There is no cure for Prader-Willi, only a protocol, for managing the lethal choices the person is compelled to make. The protocol is 100% supervision and 100% control of available food. Just to let you know, we do not maintain this protocol of complete supervision and control. By the time, Jane was diagnosed she was a very independent person and she was not about to let that be taken from her. Somehow, somewhere, she has learned to stop eating when her body is saying more but is always in a dangerous conflict with her body’s desires. Jane is one of the few people with PWS that has survived into her 50’s. (I should note that this community has an abundance of Prader-Willi People. You have two, Jane and Dennis. This is a great number for such a rare syndrome). Now we can find doctors who have at least heard of Prader-Willi but very few have met such a person.
As for me, I’m still growing and battling my way toward a life that is both broken and open. At times, I still fight with that superficial girl who is concerned with superficial things. Jane and I were once in a battle over something, I don’t remember what, when Jane said to me, “You are interested in looking good and I am the child that doesn’t look good.” She was right! It was true in that moment. I was angry that she didn’t look good and it might tarnish me.
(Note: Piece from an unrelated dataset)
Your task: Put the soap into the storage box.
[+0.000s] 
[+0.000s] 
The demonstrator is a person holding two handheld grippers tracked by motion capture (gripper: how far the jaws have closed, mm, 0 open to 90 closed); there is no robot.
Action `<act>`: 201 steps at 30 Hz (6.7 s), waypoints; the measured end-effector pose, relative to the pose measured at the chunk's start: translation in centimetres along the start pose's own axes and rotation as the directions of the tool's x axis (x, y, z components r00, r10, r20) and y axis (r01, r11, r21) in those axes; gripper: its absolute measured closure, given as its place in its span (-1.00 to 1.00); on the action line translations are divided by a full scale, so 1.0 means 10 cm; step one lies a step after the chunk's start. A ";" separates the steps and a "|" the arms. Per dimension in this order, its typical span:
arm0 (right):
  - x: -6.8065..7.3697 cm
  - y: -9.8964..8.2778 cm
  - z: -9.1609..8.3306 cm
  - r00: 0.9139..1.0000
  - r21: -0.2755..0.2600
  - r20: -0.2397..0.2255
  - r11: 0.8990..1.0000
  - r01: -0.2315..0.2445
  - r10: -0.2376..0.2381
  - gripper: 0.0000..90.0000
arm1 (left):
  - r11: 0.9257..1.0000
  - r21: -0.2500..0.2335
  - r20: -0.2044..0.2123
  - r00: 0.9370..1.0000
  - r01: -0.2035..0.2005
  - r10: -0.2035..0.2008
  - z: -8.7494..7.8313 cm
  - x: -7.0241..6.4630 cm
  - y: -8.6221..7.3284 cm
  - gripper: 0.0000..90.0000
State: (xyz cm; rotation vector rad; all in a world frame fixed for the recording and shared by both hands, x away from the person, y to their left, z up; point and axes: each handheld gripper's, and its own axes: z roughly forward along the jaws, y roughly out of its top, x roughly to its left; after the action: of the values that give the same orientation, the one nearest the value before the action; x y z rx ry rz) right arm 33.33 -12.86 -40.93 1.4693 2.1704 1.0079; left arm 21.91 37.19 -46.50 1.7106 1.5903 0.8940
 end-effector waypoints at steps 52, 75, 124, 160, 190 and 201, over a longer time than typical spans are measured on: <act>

Since then I promise myself repeatedly and regularly to let go of such mundane, shallow concerns. And I still don’t like being the food sheriff.
I have also learned that our story is not unlike the story of this church-maybe a few more challenges or pitfalls. Maybe our story is on steroids – you know what I’m talking about. But I know it wasn’t always easy for this church to include people of all abilities. And yet, you found a way and it has broken you open in some wonderful ways. I thank you for this, for your openness, for your insistence on inviting everyone to this church. I am grateful Jane is here in your company.
In my experience, Broken and Open are like sisters who squabble in a shared room, brothers who compete at everything or parents, who feel the responsibility the and sorrow of bringing their children into this flawed world. Jane’s birth did not break me. Jane’s birth and life revealed that I was already broken. What I know now is that love can overcome any amount of brokenness. Maybe you too you have loved someone whose spirit insisted that you open yourself to something you didn’t think you could. Jane’s spirit insisted, still insists that I open myself to the mystery of her and of her life. Someplace in this journey Jane and I have been on, I have found a deep and abiding gratitude for our whole demanding glorious life. Today, the prayer I repeat over and over quietly is still simple – it is “Thank you.”